Start of Records for the task
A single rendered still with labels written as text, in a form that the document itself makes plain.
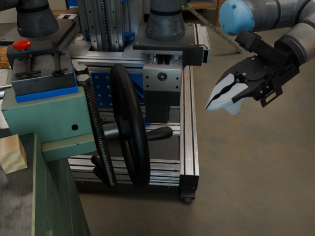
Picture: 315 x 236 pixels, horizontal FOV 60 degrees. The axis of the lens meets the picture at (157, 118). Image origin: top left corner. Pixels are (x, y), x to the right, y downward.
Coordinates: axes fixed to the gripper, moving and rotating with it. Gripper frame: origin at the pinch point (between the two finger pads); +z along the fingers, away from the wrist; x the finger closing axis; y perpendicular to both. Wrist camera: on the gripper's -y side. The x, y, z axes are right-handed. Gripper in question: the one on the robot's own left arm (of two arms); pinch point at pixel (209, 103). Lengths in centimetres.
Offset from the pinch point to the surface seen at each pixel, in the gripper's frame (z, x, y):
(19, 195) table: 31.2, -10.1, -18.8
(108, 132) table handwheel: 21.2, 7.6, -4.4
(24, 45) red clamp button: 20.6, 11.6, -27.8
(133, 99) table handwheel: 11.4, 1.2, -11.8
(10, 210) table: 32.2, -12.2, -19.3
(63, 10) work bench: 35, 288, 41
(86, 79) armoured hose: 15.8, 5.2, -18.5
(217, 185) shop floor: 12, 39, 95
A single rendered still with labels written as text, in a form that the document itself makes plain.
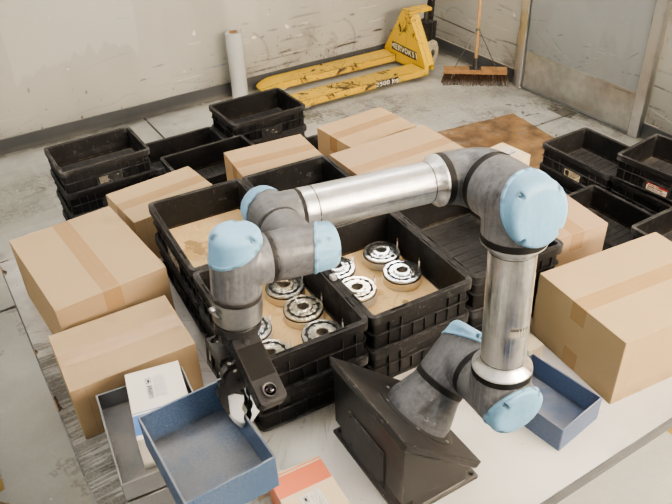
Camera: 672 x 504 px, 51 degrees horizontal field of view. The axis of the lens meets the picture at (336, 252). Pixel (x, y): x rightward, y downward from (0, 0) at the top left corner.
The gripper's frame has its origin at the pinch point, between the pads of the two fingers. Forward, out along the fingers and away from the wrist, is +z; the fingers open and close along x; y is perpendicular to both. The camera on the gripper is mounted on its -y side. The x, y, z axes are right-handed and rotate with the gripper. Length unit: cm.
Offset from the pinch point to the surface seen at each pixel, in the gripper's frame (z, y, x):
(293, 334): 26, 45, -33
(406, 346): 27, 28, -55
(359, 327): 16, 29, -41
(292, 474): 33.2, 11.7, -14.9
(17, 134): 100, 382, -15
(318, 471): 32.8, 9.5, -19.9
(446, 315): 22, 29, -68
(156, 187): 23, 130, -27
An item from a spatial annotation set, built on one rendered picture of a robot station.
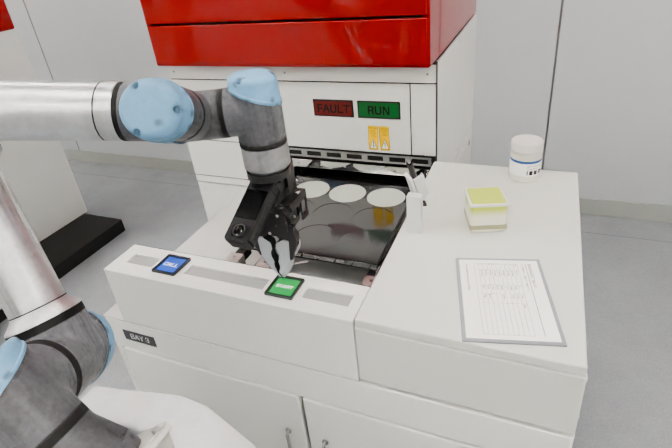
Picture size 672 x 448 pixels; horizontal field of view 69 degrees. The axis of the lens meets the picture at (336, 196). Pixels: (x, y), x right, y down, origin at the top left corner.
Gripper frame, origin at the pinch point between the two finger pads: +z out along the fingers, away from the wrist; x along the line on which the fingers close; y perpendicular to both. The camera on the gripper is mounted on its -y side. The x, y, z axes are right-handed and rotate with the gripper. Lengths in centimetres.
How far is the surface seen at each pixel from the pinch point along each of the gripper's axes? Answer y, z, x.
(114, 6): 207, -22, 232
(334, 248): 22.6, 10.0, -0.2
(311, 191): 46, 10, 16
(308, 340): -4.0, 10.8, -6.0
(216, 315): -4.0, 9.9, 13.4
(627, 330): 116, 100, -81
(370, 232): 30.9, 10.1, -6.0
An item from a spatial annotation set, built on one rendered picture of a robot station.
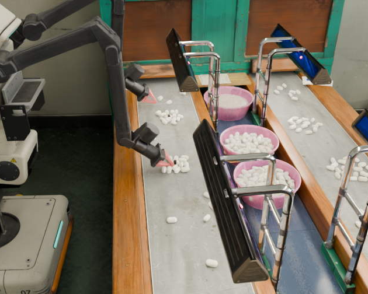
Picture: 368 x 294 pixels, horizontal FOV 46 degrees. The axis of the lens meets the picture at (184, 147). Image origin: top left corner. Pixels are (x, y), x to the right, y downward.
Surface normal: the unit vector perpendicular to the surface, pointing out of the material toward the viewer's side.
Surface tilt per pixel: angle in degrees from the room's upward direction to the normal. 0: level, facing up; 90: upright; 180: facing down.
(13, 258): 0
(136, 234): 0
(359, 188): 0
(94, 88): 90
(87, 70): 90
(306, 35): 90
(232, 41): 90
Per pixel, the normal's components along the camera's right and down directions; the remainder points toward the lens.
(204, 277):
End of Records for the task
What this task involves:
Each line of the entries that contains the word "seen" should be listed.

The answer:
Offset from the pinch point to the surface seen at each pixel, in the gripper's frame (z, x, y):
Offset from the pinch point to the surface seen at each pixel, in the gripper's frame (z, y, x):
How far is the surface seen at each pixel from the pinch point along each of the gripper's axes? Answer y, z, x.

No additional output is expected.